Your trust is extremely important to us. We view complaints as an opportunity to improve. If you do lodge a complaint, we will cooperate fully with the authority and work to resolve the issue fairly and promptly.

Updates to This Privacy Notice

Spectrum.Life may update or revise this Privacy Notice from time to time to reflect changes in our services, legal obligations, or data processing practices. We encourage you to review this Notice periodically to stay informed about how we are protecting your personal data.
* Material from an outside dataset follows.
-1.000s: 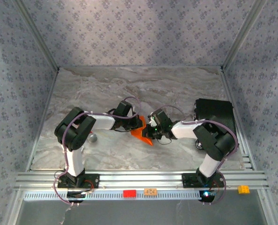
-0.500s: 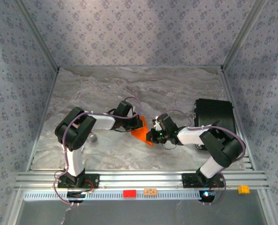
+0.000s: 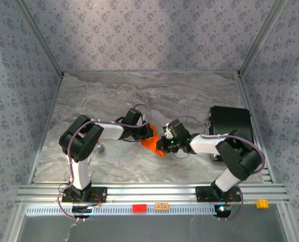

• Notification of Changes: Whenever we make a significant change to the Privacy Notice, we will make the updated Notice available on our website and indicate the date of the latest revision (for instance, by updating the “Effective Date” at the top). If changes are substantial or affect your rights or obligations, we will take additional steps to notify you. This may include sending an email to the address associated with your account, or displaying a prominent notice on our website or mobile app (such as a pop-up or banner) to inform you of the changes before they take effect. For minor changes (like clarifications or typographical corrections that don’t materially alter the Notice), we may not send a direct notification, but the changes will still be reflected on this page.
• Review and Consent to Changes: By continuing to use our services after an updated Privacy Notice comes into effect, you will be deemed to have accepted the updated terms, except for certain cases where your explicit consent is required (if, for example, we were to start processing data for a new purpose that originally required consent, we would seek that from you). If you do not agree with the changes in a new Privacy Notice, you have the right to stop using our services and request that we close your account and/or delete your data (consistent with Your Rights above). We will not enforce new processing on your data without your agreement when consent is the basis.
• Historical Versions: For transparency, we may keep prior versions of this Privacy Notice archived and available for review (upon request or via our website). This allows you to see how our practices have evolved. The “Effective Date” will let you know which version is current.
• Ongoing Compliance: Privacy and data protection is not a one-time effort for us – it’s ongoing. As new regulations come into play (like the ones we referenced in the introduction: e.g., new EU-U.S. transfer frameworks, NIS2 cybersecurity rules, digital services regulations, health data governance changes, AI regulations, etc.), we will adapt this Notice and our practices to ensure continued compliance and trust. We are committed to keeping our privacy practices state-of-the-art and in line with legal requirements and user expectations.

If you have any questions about this Privacy Notice or any changes made to it, please contact us. Your understanding and feedback are important to us as we strive to maintain the highest standards of privacy and security.

Thank you for taking the time to read our Privacy Notice. We value your privacy and are dedicated to protecting your personal data while providing you with effective and compassionate wellbeing services.